Mario Martone è uomo di teatro e si capisce la sua scelta di fare un film sulla vita di Eduardo Scarpetta , il comico napoletano che all’inizio del secolo soppiantò addirittura Pulcinella nell’immaginario colletivo napoletano.
Putroppo però il cinema è cosa diversa dal teatro , infatti il film a tratti sembra una cartolina che riproduce una Napoli da Domenica del Corriere dell’epoca .
Bellissime invece tutte le riprese dall’interno del palcoscenico , nelle quali Martone da il meglio di sé, poi scade nella ricostruzione storica anche se la prospettiva scelta è quella della ricostruzione del processo per plagio intentato da D’Annunzio contro Scarpetta che aveva scritto una parodia della Figlia di Jorio .
Scarpetta vinse la causa , ma non è per questo che il film merita comunque , con tutti i suoi limiti , di essere visto.
Lo sguardo attento del piccolo Eduardo De Filippo ( bravissimo il ragazzino che lo interpreta ) è la chiave di lettura che eleva un biopic neanche tanto riuscito in un atto di amore per il teatro napoletano tutto e per la grande tribù di teatranti che ha generato.
Una raffinata colonna sonora composta soltanto dalle grandi canzoni napoletane dell’epoca tra le quali spicca come un colpo al cuore ( per me ) la stupenda “Voce ‘e notte ” è un valore aggiunto che riscatta molte ingenuità oleografiche del film.

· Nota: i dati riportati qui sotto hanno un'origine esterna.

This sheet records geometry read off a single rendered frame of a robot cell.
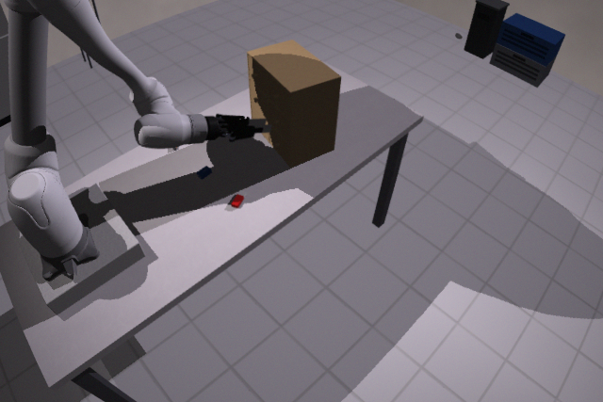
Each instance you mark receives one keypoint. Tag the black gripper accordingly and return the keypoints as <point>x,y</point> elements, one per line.
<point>235,128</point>

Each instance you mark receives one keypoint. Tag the dark blue nine-volt battery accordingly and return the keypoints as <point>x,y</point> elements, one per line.
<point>204,172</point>

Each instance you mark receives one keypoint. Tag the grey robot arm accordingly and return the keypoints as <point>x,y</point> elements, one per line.
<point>39,206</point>

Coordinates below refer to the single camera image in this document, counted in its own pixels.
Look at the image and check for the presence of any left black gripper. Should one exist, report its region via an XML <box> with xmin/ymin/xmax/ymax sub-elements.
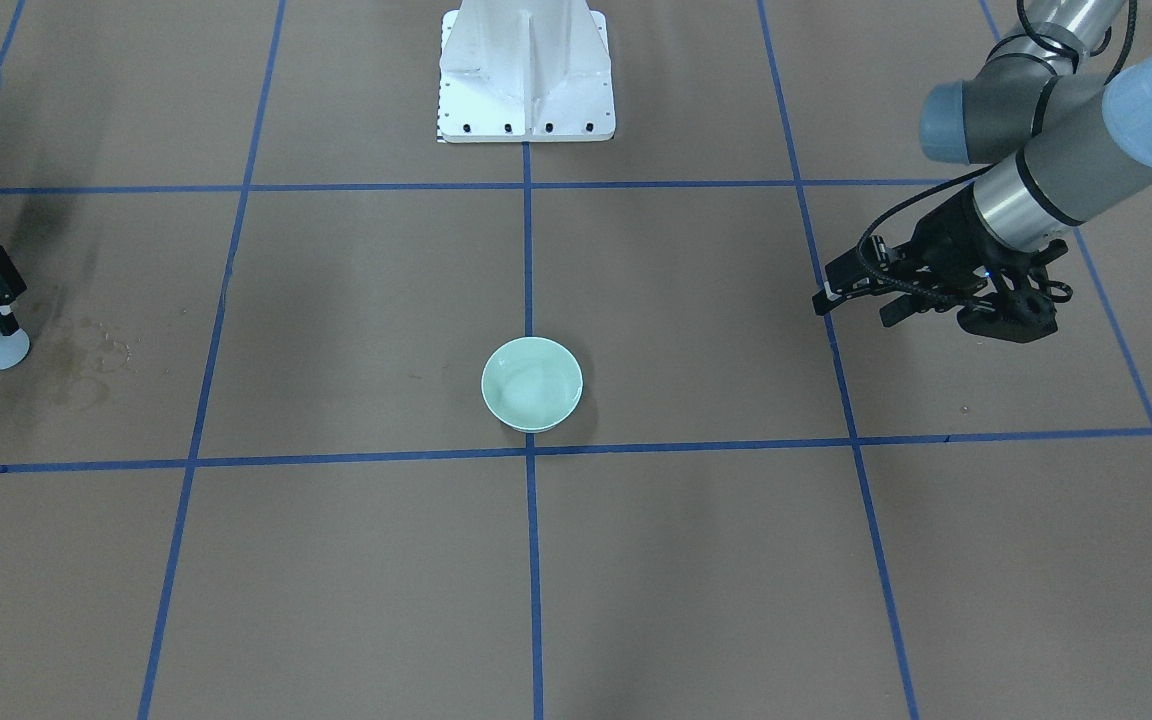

Neanche Tony Servillo , altrimenti grandissimo , qui sembra a proprio agio , non è nelle sue corde la comicità forzata del personaggio , infatti l’attore dà il meglio della sua arte nella parte oscura del guitto trionfatore che si permetteva una vita da capoclan, una famiglia tribù allargata e una villa a Posillipo provocatoriamente chiamata proprio Qui rido io.
Interpretato da tutta una corte di famosi e grandi attori napoletani il film è una occasione perduta e insieme un grande omaggio al teatro che verrà.